UD Makes a Poem Out of a News Article In The Globe and Mail
"U.S. officials are calling the Thursday seizure of 671,000 tablets of ecstasy at the Washington-British Columbia border part of an increasing new smuggling problem.
"The ecstasy is significant," said Mike Milne, a spokesman for the U.S. Customs and Border Protection. "The marijuana . . . we've just kind of gotten used to that over the last few years.
"The new trend we're seeing up in western Washington coming down from British Columbia is a rise in ecstasy over the last few years. It's just grown in leaps and bounds," Mr. Milne said Friday.
U.S. Customs and Border Protection officers seized 210 kilograms of the drug as well as 375 kilograms of marijuana as part of a routine check Thursday night at Blaine, Wash., 40 kilometres southeast of Vancouver.

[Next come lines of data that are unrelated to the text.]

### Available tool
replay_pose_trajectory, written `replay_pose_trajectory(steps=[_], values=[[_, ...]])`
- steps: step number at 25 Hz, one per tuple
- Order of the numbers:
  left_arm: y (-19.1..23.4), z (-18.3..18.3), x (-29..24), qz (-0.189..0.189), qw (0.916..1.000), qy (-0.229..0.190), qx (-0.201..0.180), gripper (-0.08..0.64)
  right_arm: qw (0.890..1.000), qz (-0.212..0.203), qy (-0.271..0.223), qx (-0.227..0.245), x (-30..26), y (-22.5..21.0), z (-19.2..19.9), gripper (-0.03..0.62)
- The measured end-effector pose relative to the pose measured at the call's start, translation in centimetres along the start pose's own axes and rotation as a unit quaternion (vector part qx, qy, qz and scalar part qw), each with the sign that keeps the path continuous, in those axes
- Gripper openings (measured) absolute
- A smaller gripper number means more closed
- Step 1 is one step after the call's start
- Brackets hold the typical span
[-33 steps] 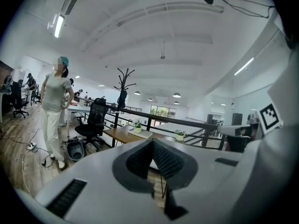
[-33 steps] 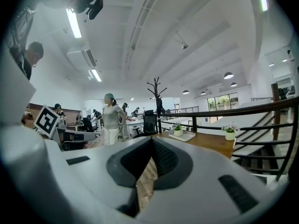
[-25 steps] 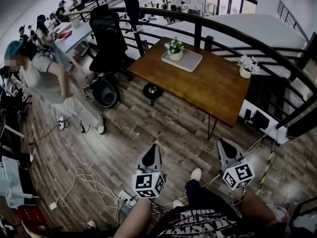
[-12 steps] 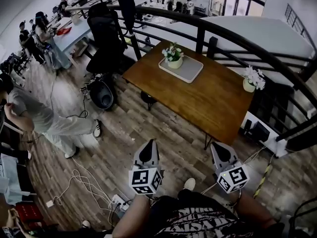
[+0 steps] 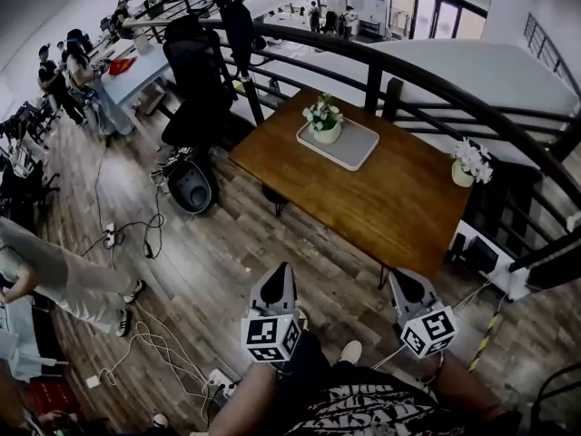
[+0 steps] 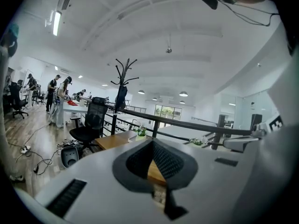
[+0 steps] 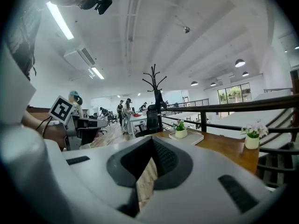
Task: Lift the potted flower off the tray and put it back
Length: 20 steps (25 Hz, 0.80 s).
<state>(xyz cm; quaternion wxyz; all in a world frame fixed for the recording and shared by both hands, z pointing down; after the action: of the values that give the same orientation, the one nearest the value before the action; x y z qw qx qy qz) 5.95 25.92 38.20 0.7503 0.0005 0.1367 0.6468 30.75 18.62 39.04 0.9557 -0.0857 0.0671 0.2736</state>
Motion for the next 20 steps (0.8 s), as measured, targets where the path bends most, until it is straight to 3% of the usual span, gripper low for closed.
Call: replay_pose_trajectory(steps=[11,16,20], values=[[7.7,0.3,-10.4,0.033,0.9986,0.042,-0.005,-0.002,0.999,0.032,0.025,-0.010,-11.8,-1.3,-0.2,-0.002],[6.6,-0.3,-11.6,0.089,0.9946,0.039,-0.039,-0.002,0.999,0.030,0.031,-0.001,-12.3,-0.7,-0.7,-0.002],[6.7,0.8,-13.3,0.097,0.9934,0.057,-0.021,-0.002,0.999,0.036,0.032,0.010,-14.0,-0.4,-1.3,-0.002]])
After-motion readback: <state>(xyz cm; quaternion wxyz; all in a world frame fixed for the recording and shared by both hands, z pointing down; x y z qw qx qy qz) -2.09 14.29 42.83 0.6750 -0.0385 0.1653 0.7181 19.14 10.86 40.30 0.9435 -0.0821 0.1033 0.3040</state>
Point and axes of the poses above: the fingertips, and each gripper's own axes: x backward along the fingers, y to its left, z out of its underside, the point moved 4 cm from there along x, backward along the fingers, and after that the axes turned 6 degrees about -z, right-handed, at the moved point
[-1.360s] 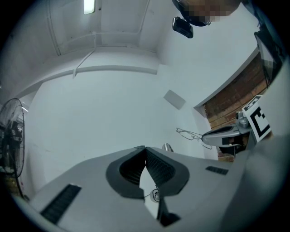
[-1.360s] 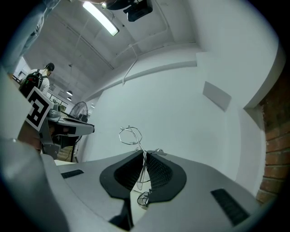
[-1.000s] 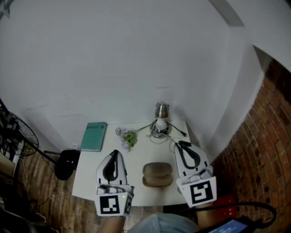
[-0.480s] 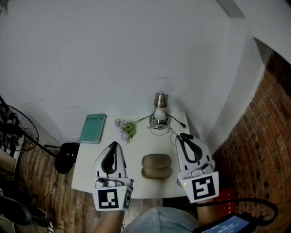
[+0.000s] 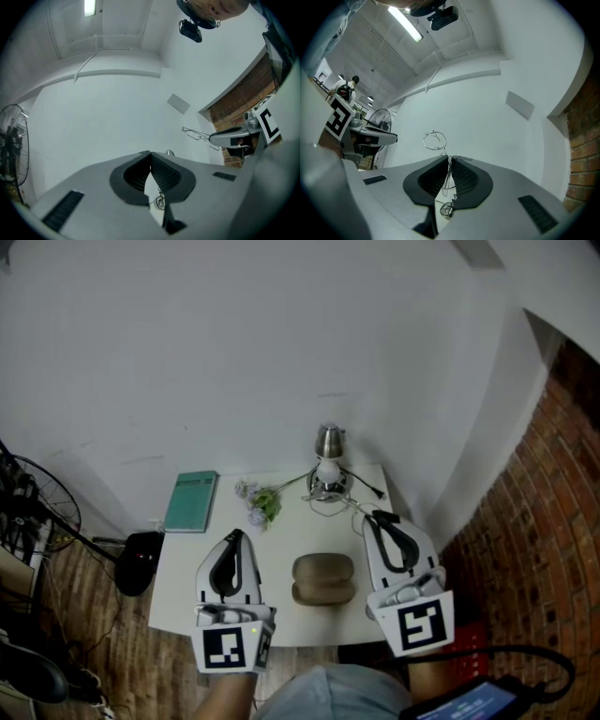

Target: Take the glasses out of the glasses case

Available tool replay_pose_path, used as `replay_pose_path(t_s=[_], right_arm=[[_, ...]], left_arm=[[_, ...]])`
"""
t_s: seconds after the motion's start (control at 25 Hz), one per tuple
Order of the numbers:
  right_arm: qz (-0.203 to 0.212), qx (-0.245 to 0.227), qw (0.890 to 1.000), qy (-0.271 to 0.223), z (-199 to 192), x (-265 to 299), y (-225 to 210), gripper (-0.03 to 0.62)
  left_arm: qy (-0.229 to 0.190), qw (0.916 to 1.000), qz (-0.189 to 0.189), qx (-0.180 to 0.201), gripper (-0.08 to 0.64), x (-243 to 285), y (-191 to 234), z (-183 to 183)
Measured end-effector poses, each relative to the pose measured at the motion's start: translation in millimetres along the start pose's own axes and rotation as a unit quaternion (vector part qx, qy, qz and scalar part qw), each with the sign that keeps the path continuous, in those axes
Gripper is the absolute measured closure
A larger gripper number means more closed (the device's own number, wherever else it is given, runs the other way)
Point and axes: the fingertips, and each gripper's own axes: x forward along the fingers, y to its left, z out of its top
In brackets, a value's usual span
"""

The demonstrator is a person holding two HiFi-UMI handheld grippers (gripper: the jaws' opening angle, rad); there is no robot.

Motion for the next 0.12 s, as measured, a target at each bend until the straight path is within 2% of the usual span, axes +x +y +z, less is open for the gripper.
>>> replay_pose_path(t_s=[0.12], right_arm=[[0.001, -0.003, 1.000, -0.002, -0.5, 1.2, -0.8, 0.552]], left_arm=[[0.001, 1.0000, 0.000, -0.001, 0.554, 1.2, 0.5, -1.5]])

The drugs were found in 21 drums stashed among a total of 128 drums in a truck with Canadian licence plates. The manifest recorded the cargo as shredded scrap plastic.
While the truck driver and passenger were briefly detained, they were later released. No charges have been laid yet, Mr. Milne said.
Officers became suspicious after doing a gamma ray scan of the truck and ordered it to a loading dock for a complete examination. During that search, officers found the drugs.
"They were in bags inside the drums," Mr. Milne said. "Some of them were hockey bags, some of them were not concealed at all."
Lynn Gardner, an official with U.S. Customs and Border Protection, called the seizure "significant."
"Narcotics smuggling from British Columbia continues to be a major... enforcement priority. Our continued vigilance has once again paid off."
Mr. Milne said use of ecstasy in the state is a growing problem.
"Certainly we're seeing more and more of it being smuggled in from Western Canada. We're certainly on the lookout for it," he said.
Mr. Milne said U.S. officials are working with the RCMP to see if the drugs are being manufactured in Canada or being trans-shipped through Canada from other countries.
He referred questions about what is being done to combat that problem in Canada to the RCMP.
The RCMP could not be reached for comment Friday afternoon.
The smuggling of drugs across the border south of Vancouver has not been far from the news in the past year
In January, U.S. customs officers charged two 17-year-old Canadians after they seized 5.3 kilograms of ecstasy concealed on them when they tried to cross the border in a vehicle.
The two male youths face state charges in Whatcom County.
Officers arrested the pair after examining the vehicle and doing personal searches.
And in a story that made news around the world, border officials found a drug tunnel running from a Vancouver suburb into Washington state.
The last of three men charged with digging the first sophisticated drug-smuggling tunnel under the U.S.-Canadian border pleaded guilty two weeks ago.
Timothy Woo faces at least five years in prison and a maximum fine of $2-million (U.S.) when he is sentenced for conspiracy to smuggle marijuana, as do Francis Devandra Raj and Jonathan Valenzuela, who previously entered guilty pleas.
The Surrey, B.C. men were arrested last July.
Authorities said they had just finished the 109-metre tunnel north of Lynden, Wash., which ran from the living room of a home on the U.S. side to a boarded-up Quonset hut on the Canadian side."
*******************************************
The Ecstasy
The ecstasy is significant.
As if tablature On a manifest, recorded As shredded scrap plastic, Were suddenly gamma-rayed;
As if boarded up Quonset huts, Running over drug tunnels For Canadian transshipments, Opened, under continued vigilance.
It’s just grown In leaps and bounds Over the last Few years.